Chappie

chappie

Título Original– Chappie
Título Nacional– Chappie
Diretor– Neill Blomkamp
Roteiro– Neill Blomkamp/Terri Tatchell
Gênero–  Ficção/Ação
Ano– 2015

– Criando seu robô…

Tentando somar a ideia dos robôs, já usada em outros filmes, Neil Blomkamp volta em mais um trabalho no gênero ficção científica. Em Chappie ele usa a temática da inteligência artificial num enfoque mais humanizado sem esquecer-se da ação a fim de completar o pacote.

Num futuro não muito distante o jovem cientista Deon Wilson (Dev Patel) consegue criar robôs que irão atuar junto à polícia de Johanesburgo, buscando a redução da criminalidade avassaladora que tomava conta das ruas da cidade. Nenhum pouco feliz com isso estava seu colega de trabalho Vincent Moore (Hugh Jackman) que apostava noutro tipo de comando das máquinas e via seu trabalho sendo preterido. Os autômatos desempenhavam suas funções com precisão e agradava todos os interessados além disso tinham um aspecto visual muito mais simpático do que as máquinas de Vincent.

Enquanto isso um grupo de bandidos: Ninja, Yolandi e Yankie/Amerika (Jose Pablo Cantillo) estavam encrencados depois de um negócio mal sucedido com outro criminoso. Ameaçados de morte, eles terão a ideia de sequestrar o criador dos novos policiais e com isso obrigá-lo a fazer um que os ajudasse nos crimes.

Deon estava desenvolvendo um programa de inteligência artificial mais avançado que permitiria a máquina aprender e tomar decisões. Quando está próximo de testar seu avanço, ele é capturado e obrigado e instalá-lo precipitadamente, nascendo o simpático e atrapalhado Chappie. A princípio os bandidos ficam insatisfeitos com o resultado, exceto pela garota, Yolandi, ela afeiçoa-se ao robô e começa a vê-lo como um filho o mesmo acontecendo com ele.
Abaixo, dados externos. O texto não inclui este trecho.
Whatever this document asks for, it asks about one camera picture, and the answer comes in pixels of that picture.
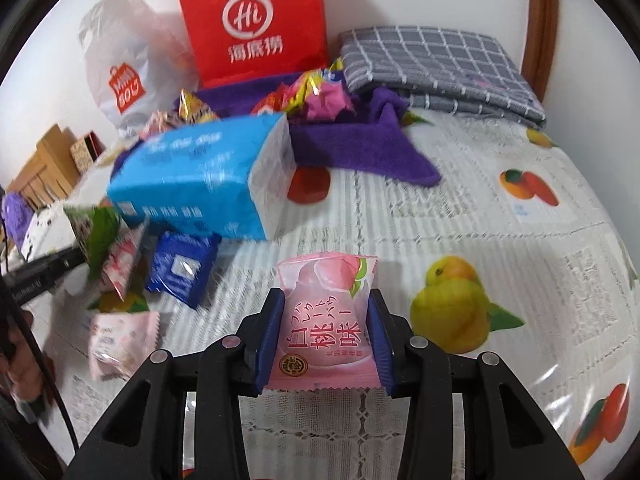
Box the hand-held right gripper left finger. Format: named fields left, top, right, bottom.
left=62, top=286, right=287, bottom=480

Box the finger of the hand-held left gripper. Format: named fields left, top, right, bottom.
left=30, top=245, right=91, bottom=282

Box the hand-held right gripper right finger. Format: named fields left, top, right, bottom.
left=366, top=290, right=571, bottom=480

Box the green snack packet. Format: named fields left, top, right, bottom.
left=64, top=205, right=121, bottom=281

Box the pink peach snack packet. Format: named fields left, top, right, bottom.
left=262, top=255, right=390, bottom=393

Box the pale pink snowflake snack packet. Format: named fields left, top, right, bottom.
left=89, top=310, right=162, bottom=381

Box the blue tissue pack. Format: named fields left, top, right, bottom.
left=106, top=112, right=298, bottom=241

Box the purple towel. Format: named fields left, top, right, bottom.
left=172, top=72, right=443, bottom=188

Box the pile of assorted snack packets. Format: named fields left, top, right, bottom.
left=142, top=60, right=357, bottom=128

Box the white spotted plush toy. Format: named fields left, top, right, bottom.
left=22, top=210, right=76, bottom=261

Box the purple plush toy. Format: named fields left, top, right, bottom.
left=0, top=192, right=33, bottom=256

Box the wooden headboard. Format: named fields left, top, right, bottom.
left=7, top=124, right=83, bottom=206

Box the dark blue snack packet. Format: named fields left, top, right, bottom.
left=146, top=231, right=222, bottom=311

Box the fruit print tablecloth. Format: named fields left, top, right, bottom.
left=20, top=105, right=640, bottom=480

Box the white plastic shopping bag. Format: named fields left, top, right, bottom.
left=77, top=0, right=201, bottom=131

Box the grey plaid folded cloth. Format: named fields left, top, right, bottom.
left=337, top=25, right=547, bottom=128

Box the red paper bag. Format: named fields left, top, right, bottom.
left=176, top=0, right=328, bottom=90

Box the brown wooden door frame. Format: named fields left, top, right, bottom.
left=520, top=0, right=558, bottom=106
Muito do filme transcorrerá nesse relacionamento e talvez isso tenha sido o ponto que causou mais críticas entre os “especialistas”, principalmente Rotten Tomatoes. É verdade que há alguns momentos simplistas e talvez o tempo investido nessa parte tenha sido um tanto mal dimensionado pelo diretor e também roteirista Neil Blomkamp, mas de forma alguma isso pode ser usado como razão para colocar o filme no nível tão baixo atribuído entre os avaliadores do site.

A verdade é que às vezes o relacionamento é um pouco confuso e cheio de idas e vindas, mas isso tem o nítido propósito de servir a ideia principal que é a de tratar a inteligência artificial da mesma maneira como seria num humano e que más influências podem sim dizer muito sobre você, mas no final a decisão sempre será sua. Nisso Chappie prova seu valor e consistência, minimizando muito de suas deficiências.
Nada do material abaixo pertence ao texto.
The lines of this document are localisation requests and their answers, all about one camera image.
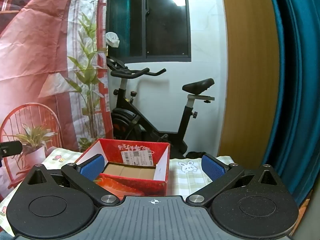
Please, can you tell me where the white crumpled cloth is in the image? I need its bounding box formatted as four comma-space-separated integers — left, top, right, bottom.
105, 32, 120, 48

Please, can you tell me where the wooden door panel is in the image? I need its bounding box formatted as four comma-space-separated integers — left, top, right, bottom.
217, 0, 281, 168

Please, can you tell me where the green checked bunny print blanket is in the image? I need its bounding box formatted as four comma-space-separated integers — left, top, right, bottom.
0, 147, 235, 236

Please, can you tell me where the red strawberry print cardboard box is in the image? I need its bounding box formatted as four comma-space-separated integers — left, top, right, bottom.
75, 138, 171, 197

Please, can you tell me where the dark framed window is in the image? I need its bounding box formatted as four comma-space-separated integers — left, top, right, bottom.
106, 0, 192, 62

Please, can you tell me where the teal curtain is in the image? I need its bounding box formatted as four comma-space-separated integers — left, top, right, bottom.
265, 0, 320, 207

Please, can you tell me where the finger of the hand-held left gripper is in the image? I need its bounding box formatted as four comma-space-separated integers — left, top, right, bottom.
0, 141, 22, 158

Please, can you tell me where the red printed wall cloth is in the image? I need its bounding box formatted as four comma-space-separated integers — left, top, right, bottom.
0, 0, 114, 200

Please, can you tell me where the black exercise bike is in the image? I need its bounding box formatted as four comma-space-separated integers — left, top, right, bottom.
106, 56, 215, 158

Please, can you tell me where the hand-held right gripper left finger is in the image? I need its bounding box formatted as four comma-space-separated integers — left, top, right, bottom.
23, 154, 120, 207

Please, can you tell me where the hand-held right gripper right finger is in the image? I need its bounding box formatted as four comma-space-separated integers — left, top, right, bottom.
186, 154, 287, 207
O filme ainda conta com efeitos visuais excelentes, marca registrada nas obras de Neil, além de uma atuação excelente Sharlto Copley vivendo o simpático e confuso protagonista robô. Os demais do elenco cumprem seu papel a contento, cada um deles oscilando em graus distintos para mais ou menos. O trio de criminosos é exageradamente caricato, enquanto os pesos pesados Sigourney Weaver (Michelle Bradley) e Hugh Jackman não tem o espaço ou não encontraram o ponto ideal para fazerem seus papéis brilharem mais.

No final o longa é uma obra interessante e bem longe da bomba anunciada em certos meios de comunicação voltados para o cinema. Tem a marca do seu diretor no comando e muito do que foi visto em Distrito 9 e Elysium poderá ser revisto neste novo trabalho. Para quem deseja encontrar um pouco de ficção, mas não ser engolido pelos cientificismos típicos do gênero, Chappie deverá ser uma ótima opção.

Intensidade da força: 7,5

2 opiniões sobre “Chappie”

  1. Apesar de caricatos, achei a dupla rap de bandidos muito engraçada, e a relação deles com Chappie é ótima.

    O filme realmente tem seus problemas e algumas escolhas infelizes, mesmo assim acho que no geral concordo contigo, ele tem mais pontos positivos do que negativos.

    1. A galera encarna em alguns aspectos e fica presa naquilo tão somente. É um erro repetido, mas que continua a ser cometido.